----- Records for this exercise -----

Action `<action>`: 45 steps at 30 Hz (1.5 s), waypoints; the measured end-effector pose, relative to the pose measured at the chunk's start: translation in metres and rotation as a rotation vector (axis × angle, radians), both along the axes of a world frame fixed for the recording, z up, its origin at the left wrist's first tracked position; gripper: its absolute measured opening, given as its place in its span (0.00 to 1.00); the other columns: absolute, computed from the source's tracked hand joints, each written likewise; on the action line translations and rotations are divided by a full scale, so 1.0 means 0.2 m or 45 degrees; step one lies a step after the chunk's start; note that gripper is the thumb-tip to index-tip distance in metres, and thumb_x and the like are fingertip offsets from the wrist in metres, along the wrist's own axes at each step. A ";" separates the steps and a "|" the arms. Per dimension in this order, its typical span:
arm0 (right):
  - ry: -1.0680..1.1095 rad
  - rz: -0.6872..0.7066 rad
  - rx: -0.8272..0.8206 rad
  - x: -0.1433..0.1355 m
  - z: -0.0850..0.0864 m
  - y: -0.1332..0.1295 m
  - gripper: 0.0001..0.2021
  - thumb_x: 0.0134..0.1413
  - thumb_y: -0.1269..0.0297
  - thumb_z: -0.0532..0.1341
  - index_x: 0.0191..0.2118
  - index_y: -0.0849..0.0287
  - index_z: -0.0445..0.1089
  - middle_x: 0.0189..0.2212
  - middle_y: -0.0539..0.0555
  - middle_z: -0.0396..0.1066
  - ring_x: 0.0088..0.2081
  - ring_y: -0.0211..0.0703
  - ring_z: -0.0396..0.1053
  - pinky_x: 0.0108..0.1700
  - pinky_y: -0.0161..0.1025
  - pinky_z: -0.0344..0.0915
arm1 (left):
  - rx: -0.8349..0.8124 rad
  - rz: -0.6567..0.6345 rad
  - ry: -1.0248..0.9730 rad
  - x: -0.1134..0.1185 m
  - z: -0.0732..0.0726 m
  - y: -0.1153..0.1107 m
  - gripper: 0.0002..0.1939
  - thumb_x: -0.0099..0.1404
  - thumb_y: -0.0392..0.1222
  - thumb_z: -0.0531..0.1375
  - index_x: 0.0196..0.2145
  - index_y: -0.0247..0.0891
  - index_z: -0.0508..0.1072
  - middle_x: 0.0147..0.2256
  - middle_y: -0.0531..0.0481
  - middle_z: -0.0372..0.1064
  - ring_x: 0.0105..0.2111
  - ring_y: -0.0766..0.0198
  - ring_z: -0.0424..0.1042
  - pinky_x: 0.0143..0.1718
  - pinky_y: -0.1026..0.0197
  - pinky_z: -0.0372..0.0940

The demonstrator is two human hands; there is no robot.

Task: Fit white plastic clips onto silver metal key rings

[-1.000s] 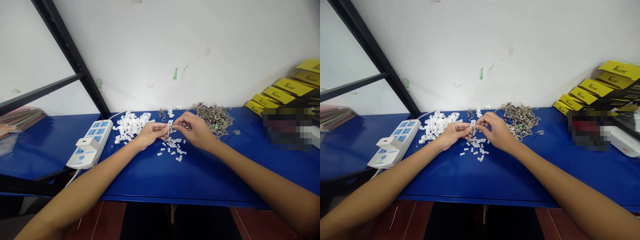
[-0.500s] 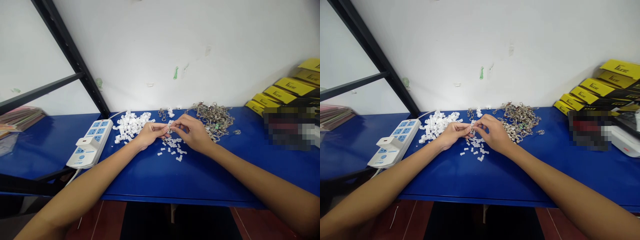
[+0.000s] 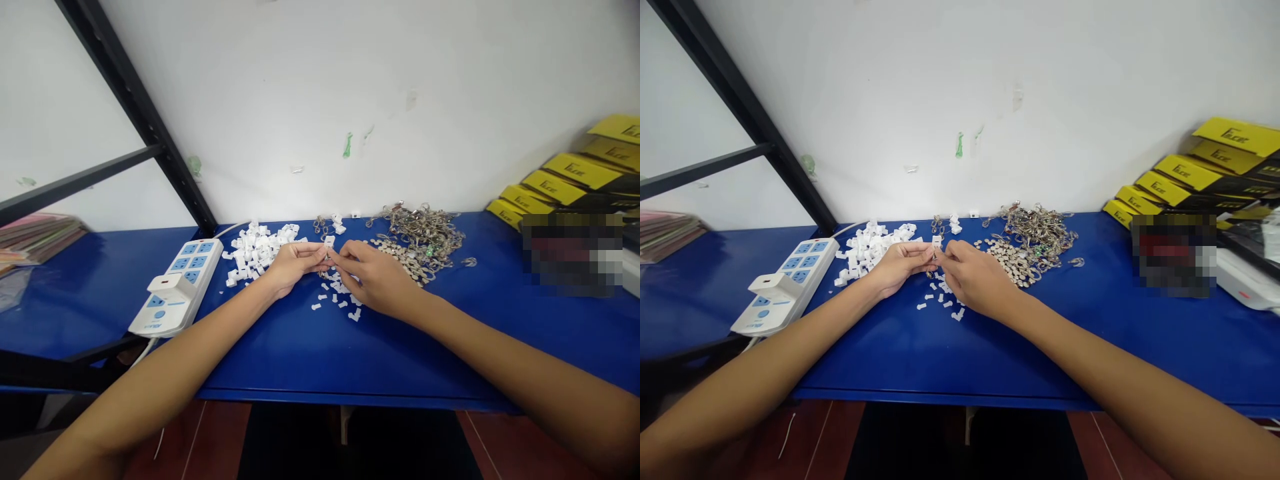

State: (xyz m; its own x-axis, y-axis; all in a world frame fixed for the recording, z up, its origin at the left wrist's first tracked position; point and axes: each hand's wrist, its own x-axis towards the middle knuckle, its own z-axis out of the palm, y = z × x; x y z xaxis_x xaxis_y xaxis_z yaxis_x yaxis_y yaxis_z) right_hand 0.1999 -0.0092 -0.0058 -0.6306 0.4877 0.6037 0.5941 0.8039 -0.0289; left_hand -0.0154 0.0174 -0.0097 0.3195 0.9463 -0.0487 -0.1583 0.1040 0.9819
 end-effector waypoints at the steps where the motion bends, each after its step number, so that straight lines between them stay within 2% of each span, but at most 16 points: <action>1: 0.009 -0.017 0.021 0.00 0.01 0.00 0.16 0.70 0.67 0.53 0.55 0.64 0.73 0.37 0.60 0.69 0.35 0.48 0.66 0.32 0.43 0.64 | 0.002 -0.002 0.004 0.00 0.00 0.00 0.18 0.58 0.46 0.75 0.42 0.33 0.84 0.41 0.41 0.82 0.42 0.57 0.81 0.53 0.52 0.72; 4: 0.183 -0.083 0.034 0.01 0.03 0.00 0.12 0.67 0.64 0.59 0.53 0.61 0.71 0.40 0.61 0.70 0.40 0.50 0.69 0.35 0.44 0.67 | 0.012 -0.044 0.046 0.00 0.01 0.00 0.17 0.60 0.48 0.74 0.42 0.34 0.84 0.38 0.41 0.82 0.40 0.58 0.80 0.51 0.53 0.71; 7: 0.281 -0.114 0.032 0.01 0.05 0.02 0.21 0.64 0.61 0.65 0.59 0.59 0.65 0.51 0.65 0.71 0.49 0.56 0.70 0.46 0.50 0.71 | 0.032 -0.090 0.086 0.00 0.02 -0.01 0.17 0.61 0.50 0.73 0.42 0.35 0.84 0.40 0.40 0.82 0.40 0.59 0.80 0.49 0.54 0.71; 9: 0.251 -0.091 0.046 0.01 0.04 0.03 0.24 0.65 0.61 0.65 0.63 0.57 0.63 0.53 0.63 0.72 0.51 0.56 0.71 0.49 0.51 0.71 | 0.050 -0.111 0.105 0.00 0.03 -0.02 0.18 0.62 0.51 0.72 0.45 0.36 0.84 0.43 0.41 0.82 0.40 0.60 0.79 0.50 0.55 0.71; 14: 0.250 0.000 0.164 0.02 0.01 0.05 0.08 0.68 0.67 0.61 0.50 0.57 0.72 0.43 0.58 0.78 0.43 0.50 0.73 0.45 0.47 0.70 | 0.093 -0.133 0.130 0.00 0.02 -0.01 0.20 0.62 0.53 0.72 0.47 0.38 0.84 0.38 0.44 0.81 0.39 0.62 0.78 0.48 0.57 0.71; 19: 0.249 0.033 0.158 0.02 0.02 0.04 0.09 0.68 0.70 0.59 0.50 0.58 0.73 0.42 0.59 0.78 0.42 0.49 0.71 0.45 0.47 0.69 | 0.126 -0.209 0.171 -0.01 0.02 0.01 0.19 0.62 0.53 0.71 0.45 0.38 0.84 0.39 0.44 0.80 0.40 0.61 0.78 0.44 0.60 0.70; 25: 0.290 0.071 0.119 0.01 0.02 0.02 0.09 0.70 0.72 0.56 0.49 0.59 0.71 0.41 0.59 0.76 0.40 0.49 0.69 0.43 0.47 0.68 | 0.137 -0.406 0.214 -0.04 0.04 0.03 0.21 0.64 0.52 0.71 0.51 0.40 0.82 0.45 0.42 0.80 0.44 0.61 0.77 0.47 0.60 0.70; 31: 0.265 0.099 -0.051 0.05 0.04 0.04 0.12 0.71 0.69 0.54 0.54 0.57 0.70 0.48 0.61 0.73 0.48 0.50 0.72 0.47 0.46 0.70 | 0.144 -0.408 0.213 -0.05 0.04 0.03 0.19 0.65 0.51 0.70 0.48 0.37 0.82 0.39 0.44 0.79 0.42 0.62 0.77 0.47 0.59 0.71; 34: 0.240 0.016 -0.176 0.11 0.05 0.08 0.13 0.71 0.64 0.56 0.56 0.55 0.70 0.48 0.61 0.73 0.45 0.49 0.74 0.44 0.46 0.71 | 0.172 -0.375 0.216 -0.05 0.04 0.02 0.19 0.66 0.50 0.69 0.48 0.36 0.80 0.39 0.44 0.79 0.42 0.61 0.78 0.47 0.57 0.72; 37: 0.229 -0.075 -0.275 0.17 0.03 0.14 0.10 0.71 0.64 0.56 0.48 0.54 0.74 0.44 0.58 0.74 0.43 0.49 0.73 0.44 0.47 0.70 | 0.158 -0.347 0.211 -0.05 0.03 0.02 0.20 0.65 0.50 0.70 0.50 0.35 0.79 0.41 0.42 0.79 0.42 0.59 0.79 0.48 0.54 0.74; 39: 0.200 -0.070 -0.341 0.19 0.01 0.18 0.09 0.69 0.63 0.58 0.44 0.55 0.76 0.42 0.58 0.74 0.44 0.50 0.72 0.45 0.48 0.69 | 0.147 -0.338 0.201 -0.05 0.03 0.02 0.21 0.65 0.51 0.70 0.50 0.35 0.79 0.42 0.41 0.80 0.43 0.57 0.79 0.47 0.53 0.75; 45: 0.203 -0.077 -0.594 0.15 -0.04 0.25 0.07 0.64 0.61 0.62 0.39 0.55 0.78 0.36 0.55 0.74 0.35 0.45 0.69 0.40 0.44 0.66 | 0.216 -0.349 0.271 -0.04 0.03 0.02 0.21 0.66 0.52 0.69 0.51 0.36 0.79 0.39 0.43 0.80 0.42 0.59 0.79 0.45 0.57 0.75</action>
State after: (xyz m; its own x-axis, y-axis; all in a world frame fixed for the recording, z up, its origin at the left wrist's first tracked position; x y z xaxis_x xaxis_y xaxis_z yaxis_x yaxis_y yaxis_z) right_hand 0.2300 0.0409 -0.0133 -0.5106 0.7617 0.3988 0.5982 0.6479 -0.4716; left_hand -0.0240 0.0216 -0.0029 0.5612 0.8276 0.0087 0.0617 -0.0523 0.9967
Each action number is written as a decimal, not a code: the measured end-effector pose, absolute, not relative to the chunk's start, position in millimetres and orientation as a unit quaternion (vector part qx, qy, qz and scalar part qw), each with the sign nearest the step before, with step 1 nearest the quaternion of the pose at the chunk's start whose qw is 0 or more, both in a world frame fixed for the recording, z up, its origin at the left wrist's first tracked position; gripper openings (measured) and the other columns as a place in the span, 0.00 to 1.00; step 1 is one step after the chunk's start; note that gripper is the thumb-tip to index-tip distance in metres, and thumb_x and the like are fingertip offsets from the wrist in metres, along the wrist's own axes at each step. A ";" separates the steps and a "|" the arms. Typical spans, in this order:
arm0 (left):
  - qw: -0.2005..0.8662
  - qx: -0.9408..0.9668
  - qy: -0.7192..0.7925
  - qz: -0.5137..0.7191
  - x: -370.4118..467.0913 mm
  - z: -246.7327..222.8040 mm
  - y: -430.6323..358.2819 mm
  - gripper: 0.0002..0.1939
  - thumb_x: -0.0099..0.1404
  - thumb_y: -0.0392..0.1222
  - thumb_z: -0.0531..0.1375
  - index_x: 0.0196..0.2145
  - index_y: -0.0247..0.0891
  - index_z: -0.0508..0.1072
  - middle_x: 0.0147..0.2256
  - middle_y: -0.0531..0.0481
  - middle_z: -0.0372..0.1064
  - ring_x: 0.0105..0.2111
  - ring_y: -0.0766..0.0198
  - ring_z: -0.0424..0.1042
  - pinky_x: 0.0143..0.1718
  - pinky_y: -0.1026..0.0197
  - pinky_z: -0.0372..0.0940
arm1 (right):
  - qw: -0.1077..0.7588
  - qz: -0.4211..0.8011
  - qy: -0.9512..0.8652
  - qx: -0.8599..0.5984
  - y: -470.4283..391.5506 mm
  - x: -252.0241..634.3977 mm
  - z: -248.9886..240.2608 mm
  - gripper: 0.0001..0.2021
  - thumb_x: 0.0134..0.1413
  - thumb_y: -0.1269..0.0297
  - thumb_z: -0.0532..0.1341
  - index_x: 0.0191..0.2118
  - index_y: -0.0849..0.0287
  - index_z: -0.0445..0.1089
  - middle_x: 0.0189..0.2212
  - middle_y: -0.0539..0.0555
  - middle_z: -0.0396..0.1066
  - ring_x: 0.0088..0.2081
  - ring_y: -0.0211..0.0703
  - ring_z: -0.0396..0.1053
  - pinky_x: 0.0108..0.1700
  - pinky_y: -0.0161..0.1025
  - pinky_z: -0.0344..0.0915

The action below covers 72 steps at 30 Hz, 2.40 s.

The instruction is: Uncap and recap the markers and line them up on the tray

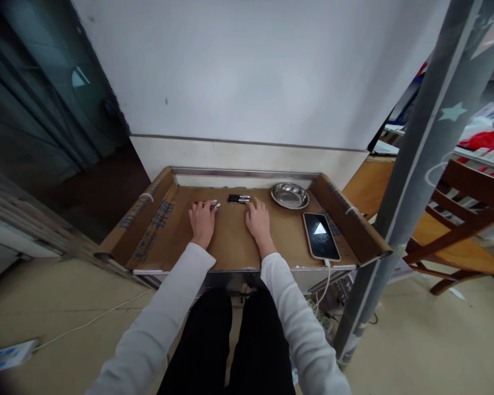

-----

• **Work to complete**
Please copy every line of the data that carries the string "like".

• **Reply**
Action `<action>`: 45 steps at 30 Hz (1.5 s), waypoints; the measured end-effector pose, relative to the pose measured at the chunk's start: translation in metres and rotation as a rotation vector (axis × angle, radians), both along the axes of a world frame fixed for the recording, z up, its origin at the left wrist's first tracked position; gripper: its absolute measured opening, given as its place in its span (0.00 to 1.00); the other columns: absolute, computed from the source's tracked hand joints, each written likewise; on the action line translations and rotations are divided by a full scale, so 1.0 means 0.2 m or 45 degrees; step one lies a step after the chunk's start; note that gripper is the thumb-tip to index-tip distance in metres, and thumb_x and the like are fingertip offsets from the wrist in metres, along the wrist's own axes at each step. A ";" separates the steps and a "|" the arms. Per dimension in this order, its typical span:
Each action number is written as a decimal, not a code: the measured end-effector pose, absolute, not relative to the chunk's start, position in millimetres and orientation as a unit quaternion (vector part qx, qy, qz and scalar part qw), each with the sign nearest the step before, with step 1 nearest the quaternion of the pose at the chunk's start whose qw is 0 or more, both in a world frame fixed for the recording, z up, its origin at the left wrist's first tracked position; gripper openings (measured) and the other columns as a place in the span, 0.00 to 1.00; step 1 is one step after the chunk's start; note that gripper is the thumb-tip to index-tip distance in metres, and thumb_x and the like are fingertip offsets from the wrist in metres, along the wrist's own axes at each step. A ";" separates the steps and a "|" the arms. Typical spans, in this order:

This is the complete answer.